# The problem
Nothing below is to be printed except the lines between the line holding "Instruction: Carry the" and the line holding "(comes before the", inclusive, each exactly as it appears.

# Given material
----------
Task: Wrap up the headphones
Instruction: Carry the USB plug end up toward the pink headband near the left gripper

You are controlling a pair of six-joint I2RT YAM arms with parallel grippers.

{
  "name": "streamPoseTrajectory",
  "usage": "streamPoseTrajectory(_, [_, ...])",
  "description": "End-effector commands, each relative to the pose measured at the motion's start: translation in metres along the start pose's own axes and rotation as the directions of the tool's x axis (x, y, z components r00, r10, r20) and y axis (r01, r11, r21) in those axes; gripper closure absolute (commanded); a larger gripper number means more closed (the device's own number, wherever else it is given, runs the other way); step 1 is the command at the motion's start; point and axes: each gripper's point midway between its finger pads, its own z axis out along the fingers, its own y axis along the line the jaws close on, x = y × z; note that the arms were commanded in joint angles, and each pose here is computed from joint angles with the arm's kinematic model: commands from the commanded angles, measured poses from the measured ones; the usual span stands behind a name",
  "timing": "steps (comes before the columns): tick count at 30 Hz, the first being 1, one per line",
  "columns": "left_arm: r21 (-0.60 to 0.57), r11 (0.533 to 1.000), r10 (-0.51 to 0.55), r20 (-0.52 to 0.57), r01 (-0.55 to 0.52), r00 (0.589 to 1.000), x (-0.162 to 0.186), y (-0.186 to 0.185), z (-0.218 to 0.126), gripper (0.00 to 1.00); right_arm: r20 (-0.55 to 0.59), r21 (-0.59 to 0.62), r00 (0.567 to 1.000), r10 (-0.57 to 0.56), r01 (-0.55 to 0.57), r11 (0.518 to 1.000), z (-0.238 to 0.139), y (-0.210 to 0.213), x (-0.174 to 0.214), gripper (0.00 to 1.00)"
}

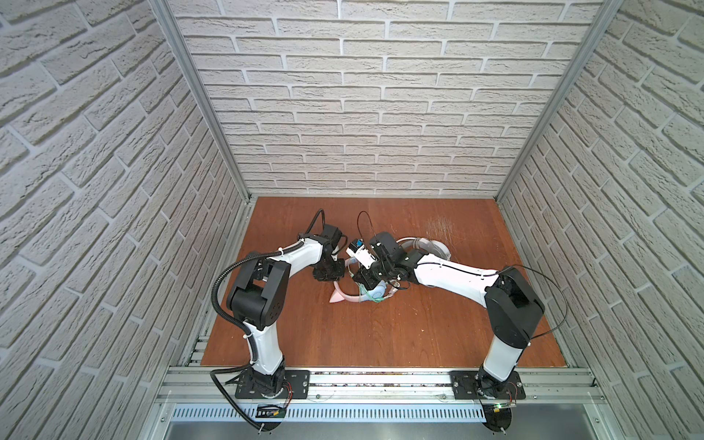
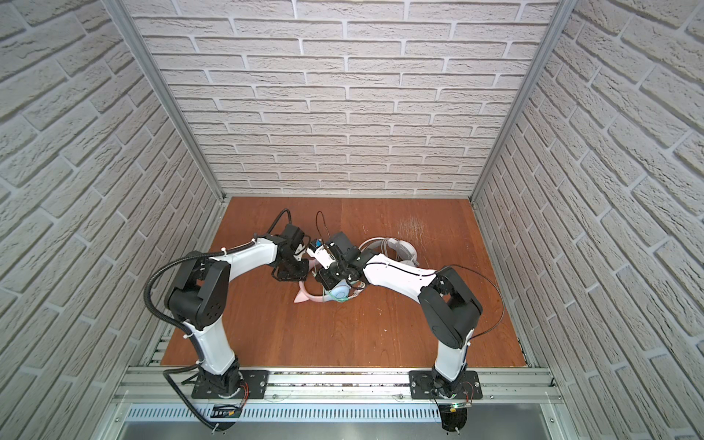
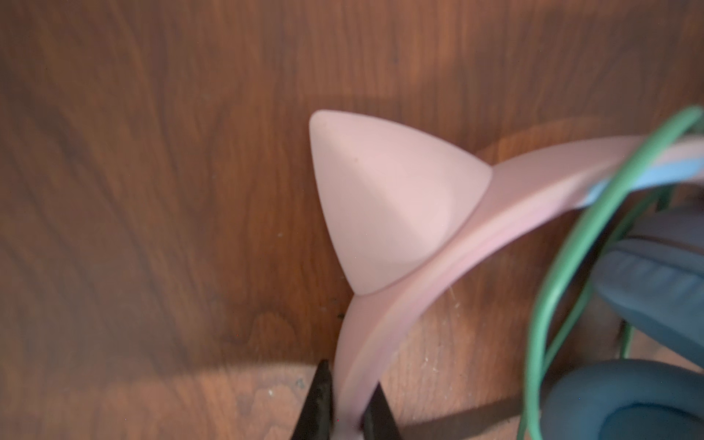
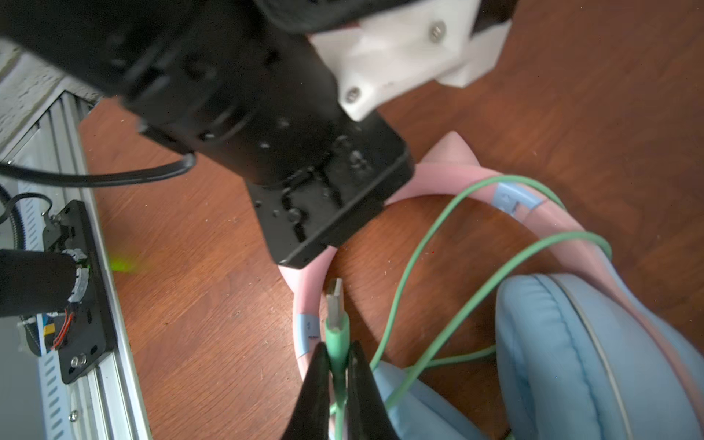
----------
# Answer to the exercise
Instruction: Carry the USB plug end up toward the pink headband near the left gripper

You are controlling a pair of six-joint I2RT YAM arms with parallel grippers.

{
  "name": "streamPoseTrajectory",
  "usage": "streamPoseTrajectory(_, [_, ...])",
  "description": "End-effector commands, each relative to the pose measured at the motion's start: translation in metres along the start pose's own axes and rotation as the directions of the tool's x axis (x, y, z components r00, r10, r20) and y axis (r01, r11, r21) in those axes; gripper closure absolute (commanded); a larger gripper number means more closed (the device's own number, wherever else it is given, runs the other way); step 1 is the command at the motion's start; point and axes: each gripper's point midway between its finger pads, its own z axis out along the fingers, its own y axis along the line the jaws close on, x = y × z; note that the arms were commanded in joint angles, and each pose here is computed from joint angles with the arm's kinematic model: commands from the commanded angles, measured poses from the measured ones; the usual span stands behind a name",
  "timing": "steps (comes before the columns): tick count at 30 Hz, the first being 1, one per line",

Nothing further is needed for the answer.